Another problem bloggers have is that their work gets ripped off. Often. We have found our posts on other pages without our names and even sometimes without links back to the blog. We have a Creative Commons license on the blog, but some have viewed this as an opportunity to lift material wholesale. And we are far from the only ones who have had this happen. Sometimes public shaming works, as in one example of a “feminist” blog populated with plagiarized posts from a few months ago that has been shuttered (and completed removed from the internetz). Or this instance where a blogger went in person to the newspaper that “reused” his blog post without permission.
Blogging to the open internet doesn’t replace traditional journalism. (Neither does closed systems like Facebook or Google+, or open/private systems like Twitter). But the type of journalism that everyone agrees is journalism — investigative journalism — isn’t being supported in the way it used to in the glory days. And that is not the fault of bloggers.

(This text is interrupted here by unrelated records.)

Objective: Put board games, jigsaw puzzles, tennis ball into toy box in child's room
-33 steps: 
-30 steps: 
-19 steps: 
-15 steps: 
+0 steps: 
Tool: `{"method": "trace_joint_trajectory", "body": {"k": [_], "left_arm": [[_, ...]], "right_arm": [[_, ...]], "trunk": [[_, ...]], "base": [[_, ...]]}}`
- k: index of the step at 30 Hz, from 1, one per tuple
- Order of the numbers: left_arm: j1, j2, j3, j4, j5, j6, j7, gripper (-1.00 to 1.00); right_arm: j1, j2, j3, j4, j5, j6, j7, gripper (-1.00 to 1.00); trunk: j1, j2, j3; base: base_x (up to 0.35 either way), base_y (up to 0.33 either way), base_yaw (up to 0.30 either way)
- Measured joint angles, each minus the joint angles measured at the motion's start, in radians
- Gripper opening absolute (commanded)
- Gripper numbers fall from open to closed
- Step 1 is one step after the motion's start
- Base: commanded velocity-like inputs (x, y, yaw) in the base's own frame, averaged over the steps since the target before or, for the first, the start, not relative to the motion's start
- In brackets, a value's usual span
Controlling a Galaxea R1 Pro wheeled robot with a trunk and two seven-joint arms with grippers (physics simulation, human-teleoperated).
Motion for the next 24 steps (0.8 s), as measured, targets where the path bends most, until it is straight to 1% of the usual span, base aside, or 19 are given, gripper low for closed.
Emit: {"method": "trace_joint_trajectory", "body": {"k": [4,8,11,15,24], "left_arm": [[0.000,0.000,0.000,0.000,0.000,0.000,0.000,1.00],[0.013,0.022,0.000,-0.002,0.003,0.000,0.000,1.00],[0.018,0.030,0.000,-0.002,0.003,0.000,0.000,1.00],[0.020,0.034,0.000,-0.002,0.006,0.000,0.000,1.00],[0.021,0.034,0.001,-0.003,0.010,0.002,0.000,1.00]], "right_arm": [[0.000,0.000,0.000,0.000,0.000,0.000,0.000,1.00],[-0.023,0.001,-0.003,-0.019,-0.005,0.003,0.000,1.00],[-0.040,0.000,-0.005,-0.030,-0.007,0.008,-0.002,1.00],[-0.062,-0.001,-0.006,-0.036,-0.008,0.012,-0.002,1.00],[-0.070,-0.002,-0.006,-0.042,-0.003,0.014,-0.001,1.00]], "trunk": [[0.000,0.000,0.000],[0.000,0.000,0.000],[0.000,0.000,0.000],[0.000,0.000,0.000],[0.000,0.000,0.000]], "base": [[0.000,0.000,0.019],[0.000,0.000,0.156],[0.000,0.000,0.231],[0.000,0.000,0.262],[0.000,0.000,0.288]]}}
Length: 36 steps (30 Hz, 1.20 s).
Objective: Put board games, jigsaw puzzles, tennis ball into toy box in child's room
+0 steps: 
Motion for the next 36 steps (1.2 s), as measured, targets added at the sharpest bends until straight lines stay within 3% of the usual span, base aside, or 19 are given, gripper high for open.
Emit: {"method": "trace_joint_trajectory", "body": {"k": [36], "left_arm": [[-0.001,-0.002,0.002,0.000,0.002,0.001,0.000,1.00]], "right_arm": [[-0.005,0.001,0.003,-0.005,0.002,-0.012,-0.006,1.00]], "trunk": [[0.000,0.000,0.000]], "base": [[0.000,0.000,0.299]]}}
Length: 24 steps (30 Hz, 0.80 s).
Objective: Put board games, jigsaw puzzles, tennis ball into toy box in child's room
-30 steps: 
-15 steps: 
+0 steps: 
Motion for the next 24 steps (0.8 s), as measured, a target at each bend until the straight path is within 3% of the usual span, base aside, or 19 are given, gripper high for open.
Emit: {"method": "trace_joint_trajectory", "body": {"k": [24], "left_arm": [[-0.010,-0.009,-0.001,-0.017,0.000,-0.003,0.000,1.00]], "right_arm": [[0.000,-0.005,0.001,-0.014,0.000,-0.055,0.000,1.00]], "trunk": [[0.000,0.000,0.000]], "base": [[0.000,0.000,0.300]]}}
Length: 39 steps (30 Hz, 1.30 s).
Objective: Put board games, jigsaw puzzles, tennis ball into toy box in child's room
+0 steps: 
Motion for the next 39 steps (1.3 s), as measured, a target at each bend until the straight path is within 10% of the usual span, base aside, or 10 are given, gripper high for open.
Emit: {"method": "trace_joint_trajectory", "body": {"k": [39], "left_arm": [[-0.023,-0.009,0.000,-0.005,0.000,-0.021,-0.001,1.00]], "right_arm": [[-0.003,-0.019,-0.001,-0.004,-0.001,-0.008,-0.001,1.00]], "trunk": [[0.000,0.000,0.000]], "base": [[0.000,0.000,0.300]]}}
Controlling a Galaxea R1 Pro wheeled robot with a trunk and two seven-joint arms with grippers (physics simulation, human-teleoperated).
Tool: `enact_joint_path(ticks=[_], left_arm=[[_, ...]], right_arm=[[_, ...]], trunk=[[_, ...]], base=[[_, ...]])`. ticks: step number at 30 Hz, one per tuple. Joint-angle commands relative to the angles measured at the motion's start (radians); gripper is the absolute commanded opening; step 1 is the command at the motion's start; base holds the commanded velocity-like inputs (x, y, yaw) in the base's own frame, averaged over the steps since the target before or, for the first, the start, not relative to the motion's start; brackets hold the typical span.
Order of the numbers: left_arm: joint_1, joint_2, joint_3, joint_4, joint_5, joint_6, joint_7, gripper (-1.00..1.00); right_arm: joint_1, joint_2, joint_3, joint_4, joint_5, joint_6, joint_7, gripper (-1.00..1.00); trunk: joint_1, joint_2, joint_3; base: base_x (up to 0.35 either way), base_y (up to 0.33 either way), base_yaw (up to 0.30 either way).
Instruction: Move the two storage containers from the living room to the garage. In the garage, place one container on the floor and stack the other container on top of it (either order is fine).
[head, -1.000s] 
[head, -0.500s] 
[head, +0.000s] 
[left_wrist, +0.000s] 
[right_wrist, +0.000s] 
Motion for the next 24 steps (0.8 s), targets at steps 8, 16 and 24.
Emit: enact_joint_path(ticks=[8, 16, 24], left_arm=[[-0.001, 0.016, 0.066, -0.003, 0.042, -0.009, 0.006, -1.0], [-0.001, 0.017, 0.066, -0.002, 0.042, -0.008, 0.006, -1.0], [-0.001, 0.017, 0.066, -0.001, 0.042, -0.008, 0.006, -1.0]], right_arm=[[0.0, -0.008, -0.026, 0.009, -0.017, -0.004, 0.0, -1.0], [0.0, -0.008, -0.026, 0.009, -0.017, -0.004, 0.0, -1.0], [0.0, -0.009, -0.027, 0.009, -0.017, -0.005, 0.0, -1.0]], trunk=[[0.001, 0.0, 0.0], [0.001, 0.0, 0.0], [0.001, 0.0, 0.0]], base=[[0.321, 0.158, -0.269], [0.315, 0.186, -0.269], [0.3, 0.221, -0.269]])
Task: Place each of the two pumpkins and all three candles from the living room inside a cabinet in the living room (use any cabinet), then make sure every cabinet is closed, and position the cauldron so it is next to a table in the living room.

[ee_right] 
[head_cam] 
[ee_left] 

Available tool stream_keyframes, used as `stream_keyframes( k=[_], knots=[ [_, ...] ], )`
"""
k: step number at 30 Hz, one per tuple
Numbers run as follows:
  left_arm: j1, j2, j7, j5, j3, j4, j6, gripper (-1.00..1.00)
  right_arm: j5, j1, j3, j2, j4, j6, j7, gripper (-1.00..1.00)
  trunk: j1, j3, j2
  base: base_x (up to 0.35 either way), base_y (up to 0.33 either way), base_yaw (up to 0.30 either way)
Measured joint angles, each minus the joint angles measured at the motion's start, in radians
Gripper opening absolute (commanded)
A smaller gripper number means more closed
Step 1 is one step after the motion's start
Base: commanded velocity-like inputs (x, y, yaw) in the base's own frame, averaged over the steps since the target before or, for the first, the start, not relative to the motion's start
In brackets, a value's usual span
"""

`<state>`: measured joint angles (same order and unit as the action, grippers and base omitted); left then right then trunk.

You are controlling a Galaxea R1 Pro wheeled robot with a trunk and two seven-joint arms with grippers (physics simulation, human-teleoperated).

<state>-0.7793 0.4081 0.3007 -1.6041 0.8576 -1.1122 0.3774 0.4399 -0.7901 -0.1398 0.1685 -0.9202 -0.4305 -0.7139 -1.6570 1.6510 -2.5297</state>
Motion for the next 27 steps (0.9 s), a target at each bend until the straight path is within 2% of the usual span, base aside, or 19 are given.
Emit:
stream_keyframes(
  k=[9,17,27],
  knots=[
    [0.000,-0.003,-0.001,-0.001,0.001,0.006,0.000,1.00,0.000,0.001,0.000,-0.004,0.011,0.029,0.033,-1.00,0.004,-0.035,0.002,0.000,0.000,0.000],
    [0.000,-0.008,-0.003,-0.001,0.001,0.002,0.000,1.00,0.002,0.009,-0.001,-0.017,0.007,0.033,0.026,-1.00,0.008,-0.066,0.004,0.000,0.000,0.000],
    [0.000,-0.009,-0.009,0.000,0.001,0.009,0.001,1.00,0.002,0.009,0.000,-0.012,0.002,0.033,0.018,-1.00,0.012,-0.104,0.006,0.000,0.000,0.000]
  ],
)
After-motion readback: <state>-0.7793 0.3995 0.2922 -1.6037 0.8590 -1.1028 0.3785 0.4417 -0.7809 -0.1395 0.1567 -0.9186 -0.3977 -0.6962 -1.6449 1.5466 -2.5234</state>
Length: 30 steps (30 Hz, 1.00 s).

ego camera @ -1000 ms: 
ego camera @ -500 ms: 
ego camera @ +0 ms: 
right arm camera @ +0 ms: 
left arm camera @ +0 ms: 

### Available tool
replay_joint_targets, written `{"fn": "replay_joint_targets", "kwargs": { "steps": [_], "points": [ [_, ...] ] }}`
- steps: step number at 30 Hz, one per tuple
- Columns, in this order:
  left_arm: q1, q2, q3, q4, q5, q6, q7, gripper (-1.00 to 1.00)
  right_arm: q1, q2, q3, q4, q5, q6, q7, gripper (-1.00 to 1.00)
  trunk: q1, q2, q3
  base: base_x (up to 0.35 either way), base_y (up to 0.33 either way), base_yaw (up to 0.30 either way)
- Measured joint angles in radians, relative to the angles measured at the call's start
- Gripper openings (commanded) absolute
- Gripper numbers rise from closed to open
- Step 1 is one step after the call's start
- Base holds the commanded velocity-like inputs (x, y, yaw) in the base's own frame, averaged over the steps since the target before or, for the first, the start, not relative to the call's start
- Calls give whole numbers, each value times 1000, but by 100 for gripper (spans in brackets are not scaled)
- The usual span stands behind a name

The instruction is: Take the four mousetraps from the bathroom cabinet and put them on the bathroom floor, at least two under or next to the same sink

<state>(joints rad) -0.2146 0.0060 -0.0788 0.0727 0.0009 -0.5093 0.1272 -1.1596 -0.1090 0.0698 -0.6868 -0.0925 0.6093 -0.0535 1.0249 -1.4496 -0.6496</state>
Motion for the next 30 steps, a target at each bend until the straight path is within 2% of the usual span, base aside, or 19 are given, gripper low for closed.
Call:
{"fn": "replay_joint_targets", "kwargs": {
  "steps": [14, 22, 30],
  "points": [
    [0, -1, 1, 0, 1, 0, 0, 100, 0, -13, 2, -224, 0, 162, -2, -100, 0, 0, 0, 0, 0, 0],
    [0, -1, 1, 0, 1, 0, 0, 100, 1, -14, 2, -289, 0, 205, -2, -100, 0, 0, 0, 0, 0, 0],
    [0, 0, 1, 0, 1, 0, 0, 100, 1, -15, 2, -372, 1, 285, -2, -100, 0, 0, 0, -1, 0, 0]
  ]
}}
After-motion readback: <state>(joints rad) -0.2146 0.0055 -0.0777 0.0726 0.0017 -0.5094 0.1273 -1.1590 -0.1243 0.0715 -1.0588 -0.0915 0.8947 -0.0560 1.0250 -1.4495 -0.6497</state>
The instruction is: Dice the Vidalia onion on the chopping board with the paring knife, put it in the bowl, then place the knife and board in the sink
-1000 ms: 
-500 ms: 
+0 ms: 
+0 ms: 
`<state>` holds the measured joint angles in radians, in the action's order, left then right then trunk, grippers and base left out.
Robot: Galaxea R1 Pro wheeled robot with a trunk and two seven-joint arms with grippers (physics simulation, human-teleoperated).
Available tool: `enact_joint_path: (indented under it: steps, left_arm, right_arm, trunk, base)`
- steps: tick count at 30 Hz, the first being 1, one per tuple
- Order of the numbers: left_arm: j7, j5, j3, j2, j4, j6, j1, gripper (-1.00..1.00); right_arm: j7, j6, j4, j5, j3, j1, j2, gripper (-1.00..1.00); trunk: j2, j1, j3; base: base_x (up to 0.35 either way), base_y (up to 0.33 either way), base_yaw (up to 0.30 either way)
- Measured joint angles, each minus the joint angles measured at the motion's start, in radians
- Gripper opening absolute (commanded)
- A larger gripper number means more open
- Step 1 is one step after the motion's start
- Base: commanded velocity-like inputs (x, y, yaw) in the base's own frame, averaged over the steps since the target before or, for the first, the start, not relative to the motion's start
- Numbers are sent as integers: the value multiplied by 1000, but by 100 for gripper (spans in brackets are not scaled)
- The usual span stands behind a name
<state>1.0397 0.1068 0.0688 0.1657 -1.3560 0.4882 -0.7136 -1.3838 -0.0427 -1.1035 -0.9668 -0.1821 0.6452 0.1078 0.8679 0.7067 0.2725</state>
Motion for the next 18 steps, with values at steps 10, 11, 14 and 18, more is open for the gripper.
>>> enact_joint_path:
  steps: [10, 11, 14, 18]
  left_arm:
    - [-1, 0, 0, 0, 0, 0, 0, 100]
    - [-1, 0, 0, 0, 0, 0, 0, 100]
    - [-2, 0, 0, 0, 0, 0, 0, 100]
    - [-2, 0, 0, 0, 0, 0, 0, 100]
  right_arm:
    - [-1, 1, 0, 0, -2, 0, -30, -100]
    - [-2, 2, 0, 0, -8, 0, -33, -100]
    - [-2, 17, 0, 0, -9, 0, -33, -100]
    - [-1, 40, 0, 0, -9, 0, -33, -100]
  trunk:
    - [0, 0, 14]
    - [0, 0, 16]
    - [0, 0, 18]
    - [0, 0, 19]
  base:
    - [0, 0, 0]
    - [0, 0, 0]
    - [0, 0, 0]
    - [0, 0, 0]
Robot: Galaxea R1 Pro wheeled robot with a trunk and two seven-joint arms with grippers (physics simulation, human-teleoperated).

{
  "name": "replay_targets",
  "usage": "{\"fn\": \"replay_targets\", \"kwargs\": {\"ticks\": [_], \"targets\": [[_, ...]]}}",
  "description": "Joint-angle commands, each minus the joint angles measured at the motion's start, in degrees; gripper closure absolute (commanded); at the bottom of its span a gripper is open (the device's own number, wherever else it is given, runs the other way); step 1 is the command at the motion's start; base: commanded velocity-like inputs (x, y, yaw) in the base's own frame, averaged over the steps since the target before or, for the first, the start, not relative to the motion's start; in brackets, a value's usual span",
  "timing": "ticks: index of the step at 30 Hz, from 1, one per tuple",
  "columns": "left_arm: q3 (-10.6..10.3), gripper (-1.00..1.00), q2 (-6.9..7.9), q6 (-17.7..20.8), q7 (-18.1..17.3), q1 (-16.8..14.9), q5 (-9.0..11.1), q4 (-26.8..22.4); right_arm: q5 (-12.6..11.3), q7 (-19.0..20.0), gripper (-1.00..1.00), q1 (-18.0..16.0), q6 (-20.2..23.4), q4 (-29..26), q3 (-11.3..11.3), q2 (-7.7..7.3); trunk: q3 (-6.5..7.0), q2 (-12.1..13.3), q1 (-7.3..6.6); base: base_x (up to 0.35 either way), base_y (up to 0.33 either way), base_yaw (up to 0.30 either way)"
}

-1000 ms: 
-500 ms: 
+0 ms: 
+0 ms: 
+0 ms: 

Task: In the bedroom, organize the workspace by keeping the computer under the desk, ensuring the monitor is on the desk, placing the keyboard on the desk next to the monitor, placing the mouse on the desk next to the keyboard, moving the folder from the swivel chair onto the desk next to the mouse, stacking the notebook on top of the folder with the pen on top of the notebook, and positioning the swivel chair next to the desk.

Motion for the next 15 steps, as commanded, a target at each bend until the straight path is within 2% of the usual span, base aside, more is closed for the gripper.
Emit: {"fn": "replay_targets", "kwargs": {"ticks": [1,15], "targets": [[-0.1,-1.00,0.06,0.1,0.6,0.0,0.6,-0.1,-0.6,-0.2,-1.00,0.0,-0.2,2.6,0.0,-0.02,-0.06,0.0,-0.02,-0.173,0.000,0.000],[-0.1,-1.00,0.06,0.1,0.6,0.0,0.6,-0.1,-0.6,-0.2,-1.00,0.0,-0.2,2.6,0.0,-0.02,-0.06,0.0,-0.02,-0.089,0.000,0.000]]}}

So what will get bloggers and traditional journalists on the same page — including the idea that bloggers should be protected by the reporter’s privilege — the idea that journalists should not need to reveal confidential sources? A change in viewpoint that defines journalism by what is done — journalism, not who is doing it — journalists. But this would also require traditional journalism to recognize that much of mainstream media isn’t “real” journalism either.